## [Try it]
Where a line below holds the string "indicate", copy that line.

Dataset excerpts:
********
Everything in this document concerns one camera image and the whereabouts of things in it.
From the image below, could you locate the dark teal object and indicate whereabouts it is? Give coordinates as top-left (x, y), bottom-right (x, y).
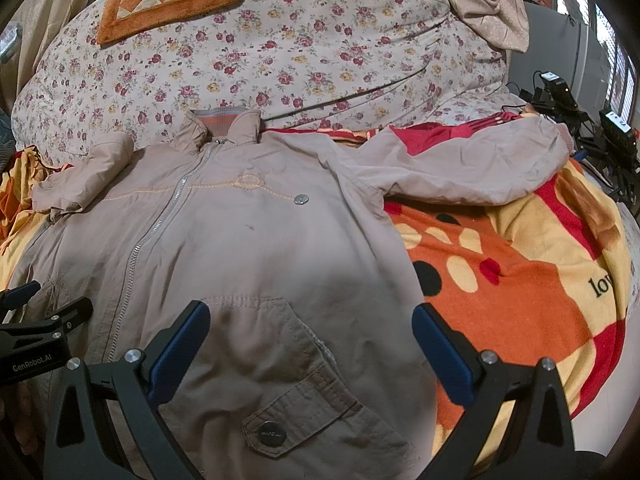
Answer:
top-left (0, 127), bottom-right (18, 163)

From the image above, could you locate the orange yellow printed blanket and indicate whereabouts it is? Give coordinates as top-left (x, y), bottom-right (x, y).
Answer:
top-left (0, 110), bottom-right (633, 461)

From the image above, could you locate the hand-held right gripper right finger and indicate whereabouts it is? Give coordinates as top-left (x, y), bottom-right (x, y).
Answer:
top-left (411, 302), bottom-right (576, 480)

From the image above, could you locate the beige curtain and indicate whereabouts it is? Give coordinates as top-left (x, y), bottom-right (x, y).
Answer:
top-left (0, 0), bottom-right (101, 106)

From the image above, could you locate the beige zip jacket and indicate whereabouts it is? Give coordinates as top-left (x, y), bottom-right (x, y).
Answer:
top-left (15, 110), bottom-right (571, 480)

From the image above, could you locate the grey appliance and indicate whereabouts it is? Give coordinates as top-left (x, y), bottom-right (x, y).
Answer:
top-left (505, 2), bottom-right (608, 111)

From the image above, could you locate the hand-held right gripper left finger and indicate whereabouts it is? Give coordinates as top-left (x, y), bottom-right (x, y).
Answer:
top-left (42, 300), bottom-right (211, 480)

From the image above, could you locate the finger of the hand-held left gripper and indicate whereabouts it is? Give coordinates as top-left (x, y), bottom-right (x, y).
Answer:
top-left (0, 296), bottom-right (94, 343)
top-left (0, 280), bottom-right (42, 311)

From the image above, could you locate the floral quilt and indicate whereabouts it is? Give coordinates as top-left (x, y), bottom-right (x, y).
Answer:
top-left (10, 0), bottom-right (511, 161)

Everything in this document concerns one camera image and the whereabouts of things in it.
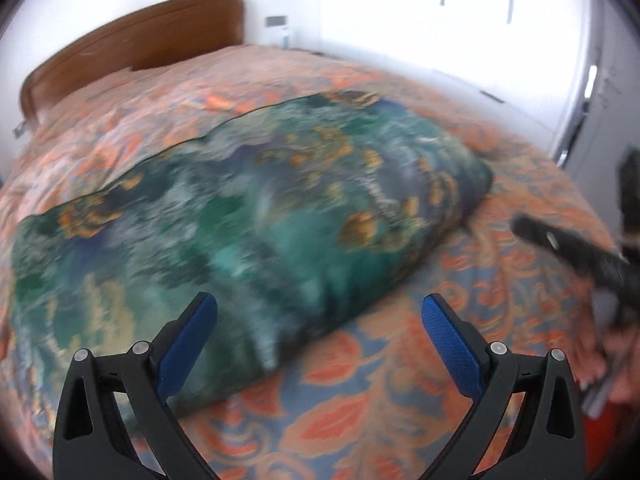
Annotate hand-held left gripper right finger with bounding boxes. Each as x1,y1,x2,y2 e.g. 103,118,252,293
415,294,587,480

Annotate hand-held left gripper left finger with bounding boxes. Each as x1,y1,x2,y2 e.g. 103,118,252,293
52,292,219,480

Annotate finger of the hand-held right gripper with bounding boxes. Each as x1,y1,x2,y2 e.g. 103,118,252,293
514,214,633,293

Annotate green blue floral pillow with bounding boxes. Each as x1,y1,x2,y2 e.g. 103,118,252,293
10,91,493,413

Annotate person's right hand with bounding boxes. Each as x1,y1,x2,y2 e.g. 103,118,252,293
575,320,640,406

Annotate orange floral bedspread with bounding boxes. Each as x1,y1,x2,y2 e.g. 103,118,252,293
0,44,621,480

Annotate white door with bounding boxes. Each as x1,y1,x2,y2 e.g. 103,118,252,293
550,0,640,201

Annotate red cloth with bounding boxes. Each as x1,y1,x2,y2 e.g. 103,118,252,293
582,400,633,480

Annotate white wardrobe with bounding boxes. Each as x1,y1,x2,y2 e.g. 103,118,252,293
295,0,596,146

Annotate wooden headboard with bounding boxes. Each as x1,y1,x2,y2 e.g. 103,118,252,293
20,0,246,133

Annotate metal door handle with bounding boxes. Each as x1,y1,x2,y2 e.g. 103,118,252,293
582,65,599,106

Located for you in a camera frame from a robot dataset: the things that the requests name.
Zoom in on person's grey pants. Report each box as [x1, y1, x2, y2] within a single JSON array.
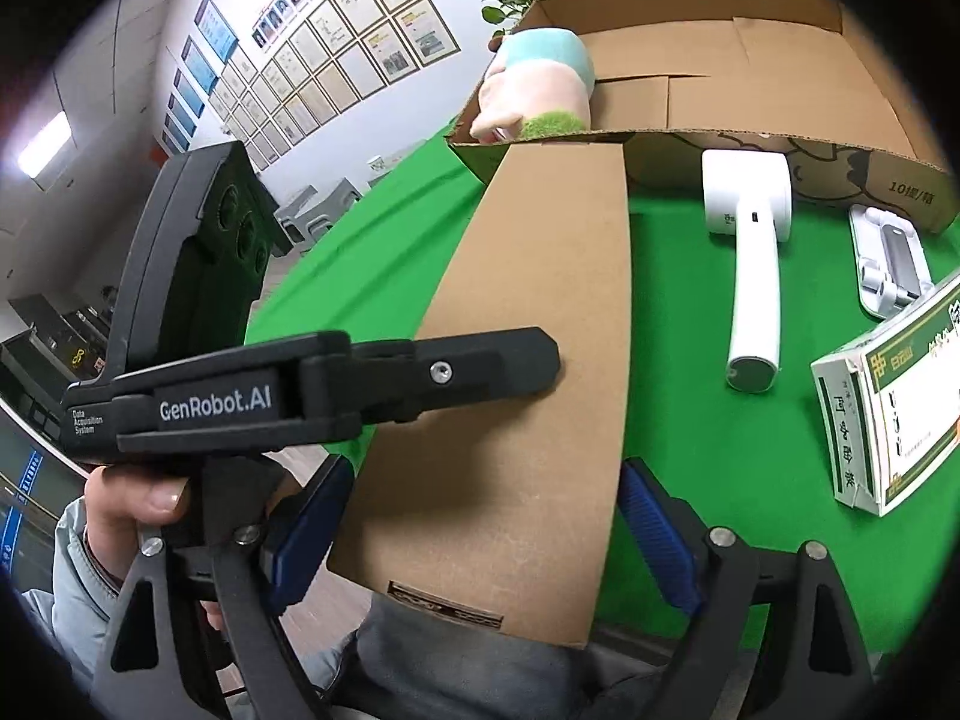
[[285, 592, 676, 720]]

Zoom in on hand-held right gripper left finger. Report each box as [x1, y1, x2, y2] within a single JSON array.
[[82, 454, 357, 720]]

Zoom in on grey armchair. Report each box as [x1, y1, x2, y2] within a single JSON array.
[[274, 191, 331, 252], [311, 178, 362, 230]]

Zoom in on pink pig plush toy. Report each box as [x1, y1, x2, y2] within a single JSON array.
[[471, 26, 597, 145]]

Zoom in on ceiling light panel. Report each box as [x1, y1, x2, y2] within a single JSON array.
[[16, 111, 70, 177]]

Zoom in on white handheld lint remover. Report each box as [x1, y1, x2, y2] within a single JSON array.
[[701, 150, 794, 392]]

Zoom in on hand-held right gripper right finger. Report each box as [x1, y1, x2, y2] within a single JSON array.
[[619, 456, 878, 720]]

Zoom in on white plastic tray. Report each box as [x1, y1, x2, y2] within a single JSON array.
[[847, 204, 938, 320]]

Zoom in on green and white medicine box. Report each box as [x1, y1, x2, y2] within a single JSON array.
[[810, 289, 960, 518]]

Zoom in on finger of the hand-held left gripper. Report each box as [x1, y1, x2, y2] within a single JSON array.
[[300, 328, 562, 440]]

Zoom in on person's left forearm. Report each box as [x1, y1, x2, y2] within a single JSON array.
[[11, 499, 125, 695]]

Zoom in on wall of framed certificates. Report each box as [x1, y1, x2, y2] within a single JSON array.
[[206, 0, 462, 173]]

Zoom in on group of blue wall posters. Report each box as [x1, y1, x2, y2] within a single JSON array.
[[161, 0, 241, 158]]

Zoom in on brown cardboard box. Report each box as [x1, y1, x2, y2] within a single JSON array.
[[326, 0, 960, 650]]

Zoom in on person's left hand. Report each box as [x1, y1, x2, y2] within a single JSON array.
[[82, 463, 200, 578]]
********
## [Solved exercise]
From the image below, could you locate the dark teal object and indicate whereabouts it is? Give coordinates as top-left (x, y), bottom-right (x, y).
From the image above, could you locate the orange yellow printed blanket and indicate whereabouts it is? Give coordinates as top-left (x, y), bottom-right (x, y).
From the image above, could you locate the hand-held right gripper right finger and indicate whereabouts it is? Give coordinates as top-left (x, y), bottom-right (x, y).
From the image above, could you locate the beige curtain and indicate whereabouts it is? Give coordinates as top-left (x, y), bottom-right (x, y).
From the image above, could you locate the beige zip jacket and indicate whereabouts it is? Give coordinates as top-left (x, y), bottom-right (x, y).
From the image above, could you locate the grey appliance and indicate whereabouts it is? Give coordinates as top-left (x, y), bottom-right (x, y).
From the image above, could you locate the hand-held right gripper left finger and indicate whereabouts it is? Give coordinates as top-left (x, y), bottom-right (x, y).
From the image above, could you locate the finger of the hand-held left gripper and indicate whereabouts it is? Give coordinates as top-left (x, y), bottom-right (x, y).
From the image above, could you locate the floral quilt and indicate whereabouts it is? Give coordinates as top-left (x, y), bottom-right (x, y).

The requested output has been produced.